4. Bij in kracht van gewijsde gegaan arrest van het hof van 21 september 2005 is verzoeker vrijgesproken van het hem tenlastegelegde. De zaak is derhalve geëindigd zonder oplegging van straf of maatregel.
5. Het verzoekschrift is tijdig ingediend en is in zoverre ontvankelijk.

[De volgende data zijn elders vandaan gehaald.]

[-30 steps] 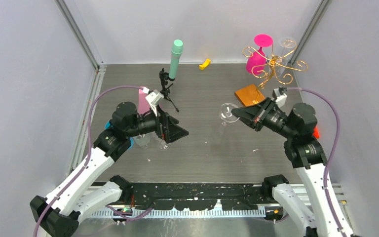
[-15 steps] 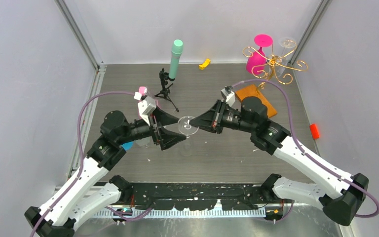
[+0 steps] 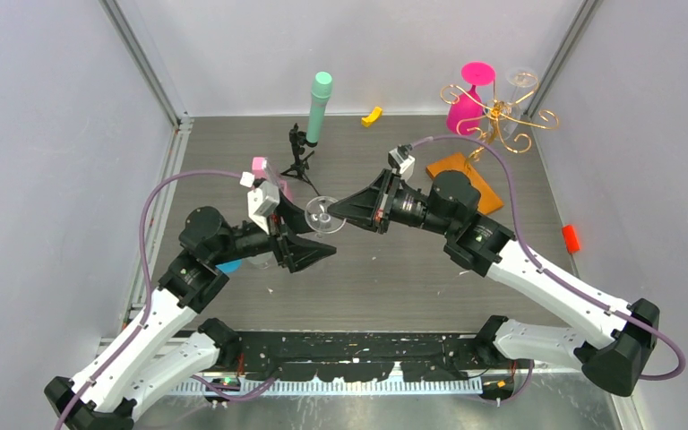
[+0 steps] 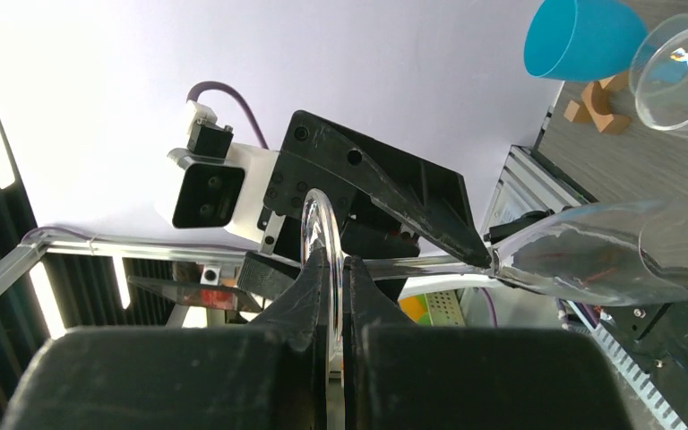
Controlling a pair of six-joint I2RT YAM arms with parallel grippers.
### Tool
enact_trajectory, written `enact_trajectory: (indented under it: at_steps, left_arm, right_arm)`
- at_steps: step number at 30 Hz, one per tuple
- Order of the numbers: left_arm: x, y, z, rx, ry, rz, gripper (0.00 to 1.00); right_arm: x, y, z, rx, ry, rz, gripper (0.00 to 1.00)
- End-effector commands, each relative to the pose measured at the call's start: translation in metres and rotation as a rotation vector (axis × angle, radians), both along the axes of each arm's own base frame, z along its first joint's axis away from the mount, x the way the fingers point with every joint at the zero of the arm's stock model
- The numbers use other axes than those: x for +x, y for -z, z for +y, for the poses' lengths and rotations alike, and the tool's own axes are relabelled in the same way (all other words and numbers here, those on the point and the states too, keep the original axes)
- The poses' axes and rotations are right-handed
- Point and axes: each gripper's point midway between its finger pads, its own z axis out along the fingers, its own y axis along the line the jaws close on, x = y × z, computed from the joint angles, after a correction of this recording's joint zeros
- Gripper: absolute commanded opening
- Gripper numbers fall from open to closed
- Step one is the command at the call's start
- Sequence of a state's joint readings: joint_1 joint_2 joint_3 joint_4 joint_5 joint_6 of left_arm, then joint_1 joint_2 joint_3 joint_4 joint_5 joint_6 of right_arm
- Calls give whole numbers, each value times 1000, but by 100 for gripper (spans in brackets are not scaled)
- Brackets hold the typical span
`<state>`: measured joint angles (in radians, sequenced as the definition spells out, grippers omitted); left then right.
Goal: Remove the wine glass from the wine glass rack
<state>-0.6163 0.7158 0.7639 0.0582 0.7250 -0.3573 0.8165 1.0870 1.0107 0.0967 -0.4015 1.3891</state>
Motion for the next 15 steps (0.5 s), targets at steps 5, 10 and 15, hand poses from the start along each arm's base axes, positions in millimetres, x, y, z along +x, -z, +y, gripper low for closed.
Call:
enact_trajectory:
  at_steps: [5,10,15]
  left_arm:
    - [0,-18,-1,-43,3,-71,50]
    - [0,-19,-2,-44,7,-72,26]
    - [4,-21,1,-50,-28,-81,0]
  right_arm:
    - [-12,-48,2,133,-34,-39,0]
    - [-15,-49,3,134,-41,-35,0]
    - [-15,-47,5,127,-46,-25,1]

6. De advocaat-generaal heeft geconcludeerd tot niet-ontvankelijkverklaring, nu het verzoek tot schadevergoeding voor het ten onrechte verrichten van de taakstraf niet binnen het beslissingskader van artikel 89 van het Wetboek van Strafvordering valt.
7. De raadsman heeft gepersisteerd bij het verzoek.
8. Op grond van het bepaalde in artikel 89 van het Wetboek van Strafvordering kan de rechter aan de gewezen verdachte, in het geval de zaak is geëindigd zonder oplegging van straf of maatregel of met zodanige oplegging, doch op grond van een feit waarvoor voorlopige hechtenis niet is toegelaten, een vergoeding toekennen voor de schade die deze heeft geleden ten gevolge van ondergane verzekering en voorlopige hechtenis.
9. Naar het oordeel van het hof is er geen sprake van het ondergaan van inverzekeringstelling of voorlopige hechtenis door verzoeker. De aan verzoeker bij vonnis van 15 juni 2005 opgelegde taakstraf is geëxecuteerd zonder dat aan deze executie een onherroepelijke rechterlijke uitspraak ten grondslag lag. Artikel 89 van het Wetboek van Strafvordering is niet geschreven voor deze situatie. Verzoeker dient derhalve niet-ontvankelijk te worden verklaard in zijn verzoek.
BESCHIKKENDE
Het hof:
- verklaart verzoeker niet-ontvankelijk in zijn verzoek.
Deze beschikking is gegeven te Arnhem door mrs E.A.K.G. Ruys, voorzitter,
C.M. Hilverda en A. van Waarden, raadsheren, in tegenwoordigheid van
B.J. Berendsen, griffier, ondertekend door de voorzitter en de griffier en uitgesproken ter openbare zitting van 24 april 2006.